The Art of Failing

Get it down. Take chances. It may be bad, but it’s the only way you can do anything really good.” ~ William Faulkner

I’m scared of a lot of things.

I’m deathly afraid of my dentist and flat out skipped 3 consecutive appointments— of course, once I discovered the laughing gas it was a whole different story. (Author’s note: No my teeth aren’t disgusting and I’m perfectly hygienic, thank you very much.)

I’m scared stiff of Ursula from The Little Mermaid and can still only watch it with all the lights on while hugging George, my teddy bear.

I cried after finding a spider in my shower…even though the spider was plastic.

I’m afraid of big, ugly, snaggle-toothed ogres. I was afraid of my fourth-grade math teacher. But I suppose that’s a little redundant.

Most of all, I’m terrified of a blank page.

For me, the hardest part of the creative process is getting started. At times staring at my white computer screen with a looming deadline is less desirable than being chased through a vacant gravel parking lot on Friday the 13th by Bozo the Clown.

Sometimes I let this fear become an excuse to do everything but write. Paul Rudnick, a playwright, screenwriter and novelist, said: “Writing is 90 percent procrastination: reading magazines, eating cereal out of the box, watching infomercials. It’s a matter of doing everything you can to avoid writing, until it is about four in the morning and you reach the point where you have to write.”

I believe this procrastination stems from the fear that our creation will look more like the offspring of Gollum or a naked mole rat than a masterpiece.

Of course, the sad truth is that a lot of what we create will be rotten. At least initially.

I went to a writing lecture recently entitled: “Why Writers Need to Fail Almost All the Time.” (Very encouraging for a bunch of bright-eyed and utterly naïve writing students!). The speaker said that most writing (even by world-renown writers) is bad. The key is writing through all the rotten stuff until you stumble across something good.

He mentioned that he wrote four unpublished novels before he wrote his first bestseller, but that he couldn’t have written the one good one without writing the rotten four first.

Mark Twain, one of the most brilliant writers of all time, went through periods in his life when he didn’t think he’d ever write another word. But, of course, after pages and pages that ended up in the trash he wrote beloved novels that remain on bookshelves even a century after his death.

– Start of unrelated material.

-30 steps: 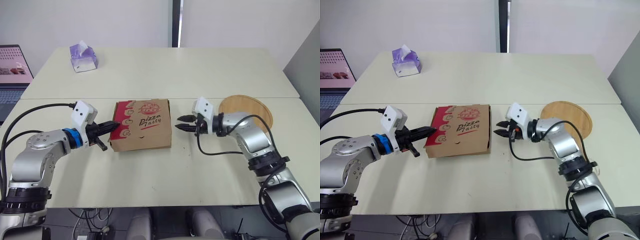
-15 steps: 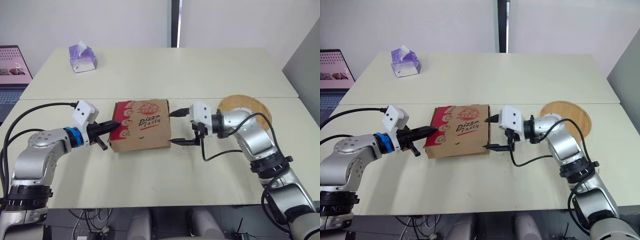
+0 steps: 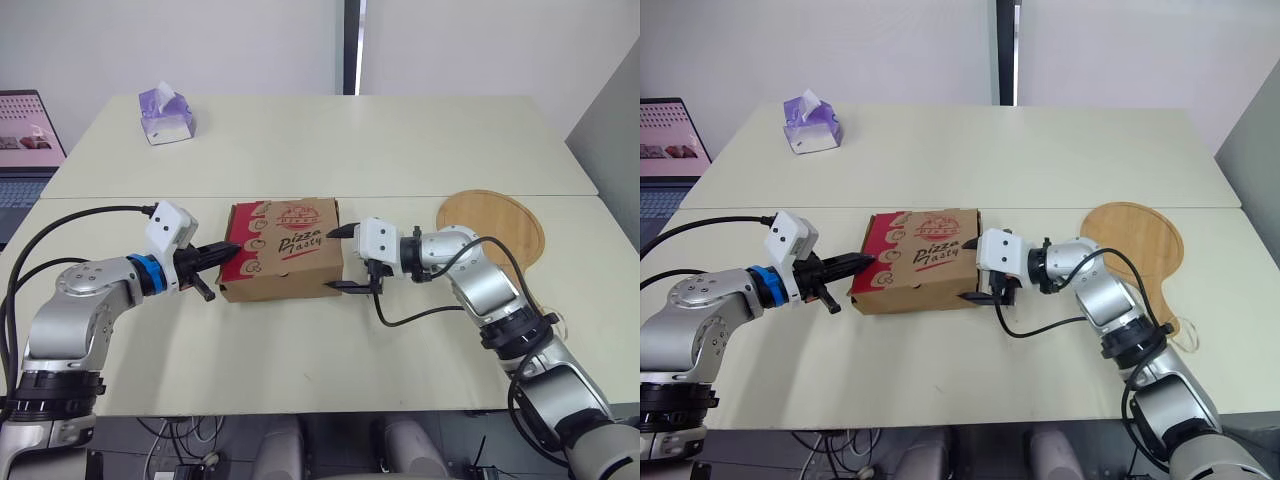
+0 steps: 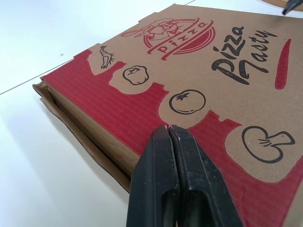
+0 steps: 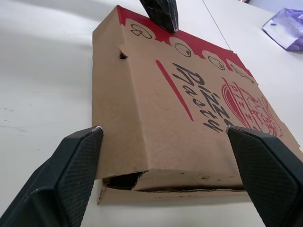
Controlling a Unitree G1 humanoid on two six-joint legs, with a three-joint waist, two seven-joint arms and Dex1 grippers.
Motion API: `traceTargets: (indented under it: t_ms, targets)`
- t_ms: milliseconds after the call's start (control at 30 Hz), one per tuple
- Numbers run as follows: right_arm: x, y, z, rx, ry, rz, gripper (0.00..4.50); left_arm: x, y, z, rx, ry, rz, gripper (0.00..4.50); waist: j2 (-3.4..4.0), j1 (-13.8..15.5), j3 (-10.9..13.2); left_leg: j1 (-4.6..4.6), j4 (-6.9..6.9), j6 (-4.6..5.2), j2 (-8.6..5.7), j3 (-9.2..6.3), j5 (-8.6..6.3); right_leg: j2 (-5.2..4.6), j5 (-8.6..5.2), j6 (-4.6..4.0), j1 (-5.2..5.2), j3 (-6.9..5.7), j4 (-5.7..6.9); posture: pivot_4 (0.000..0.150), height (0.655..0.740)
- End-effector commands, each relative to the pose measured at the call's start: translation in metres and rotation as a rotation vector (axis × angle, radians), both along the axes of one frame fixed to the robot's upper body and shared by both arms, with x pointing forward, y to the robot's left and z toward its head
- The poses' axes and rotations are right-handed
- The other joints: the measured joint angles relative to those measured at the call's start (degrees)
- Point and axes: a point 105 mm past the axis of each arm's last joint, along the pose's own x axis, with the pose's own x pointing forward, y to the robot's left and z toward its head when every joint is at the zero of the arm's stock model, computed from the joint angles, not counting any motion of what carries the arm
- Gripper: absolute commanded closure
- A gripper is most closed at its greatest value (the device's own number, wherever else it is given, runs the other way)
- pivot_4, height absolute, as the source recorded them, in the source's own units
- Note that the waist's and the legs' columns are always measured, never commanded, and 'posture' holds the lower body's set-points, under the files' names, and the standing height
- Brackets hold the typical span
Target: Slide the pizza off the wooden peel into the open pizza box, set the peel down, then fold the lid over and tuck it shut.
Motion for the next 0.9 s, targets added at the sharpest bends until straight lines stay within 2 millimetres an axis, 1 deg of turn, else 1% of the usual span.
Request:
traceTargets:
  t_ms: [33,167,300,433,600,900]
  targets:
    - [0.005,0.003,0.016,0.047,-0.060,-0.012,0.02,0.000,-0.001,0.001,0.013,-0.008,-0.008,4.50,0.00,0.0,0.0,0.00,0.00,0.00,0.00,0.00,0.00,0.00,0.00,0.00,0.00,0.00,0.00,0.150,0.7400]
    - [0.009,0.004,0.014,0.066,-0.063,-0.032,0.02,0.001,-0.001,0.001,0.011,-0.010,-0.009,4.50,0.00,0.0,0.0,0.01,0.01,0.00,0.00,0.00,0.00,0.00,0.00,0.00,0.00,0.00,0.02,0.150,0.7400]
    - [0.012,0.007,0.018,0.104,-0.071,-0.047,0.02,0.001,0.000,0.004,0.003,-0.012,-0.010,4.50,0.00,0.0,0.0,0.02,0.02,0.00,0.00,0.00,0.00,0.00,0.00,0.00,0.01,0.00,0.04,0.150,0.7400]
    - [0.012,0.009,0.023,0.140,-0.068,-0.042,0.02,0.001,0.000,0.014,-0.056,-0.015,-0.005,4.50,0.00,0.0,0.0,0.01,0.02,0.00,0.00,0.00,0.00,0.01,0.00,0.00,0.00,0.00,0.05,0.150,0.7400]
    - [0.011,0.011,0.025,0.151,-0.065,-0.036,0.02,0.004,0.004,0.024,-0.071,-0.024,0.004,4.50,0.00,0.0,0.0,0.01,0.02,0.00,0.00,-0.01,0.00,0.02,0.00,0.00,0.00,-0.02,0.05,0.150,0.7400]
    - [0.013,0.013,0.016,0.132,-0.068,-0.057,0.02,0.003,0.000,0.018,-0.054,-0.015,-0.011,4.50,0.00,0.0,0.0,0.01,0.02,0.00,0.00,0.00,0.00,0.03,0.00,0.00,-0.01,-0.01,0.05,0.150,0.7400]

Barbara Kingsolver said, “I learned to produce whether I wanted to or not. It would be easy to say oh, I have writer’s block, oh, I have to wait for my muse. I don’t. Chain that muse to your desk and get the job done.”

It’s far better to risk creating something bad than to quit creating at all. Sometimes those ghastly first attempts are only stepping stones on your way to success.

Don’t let the pressure for perfection keep you from creating at all.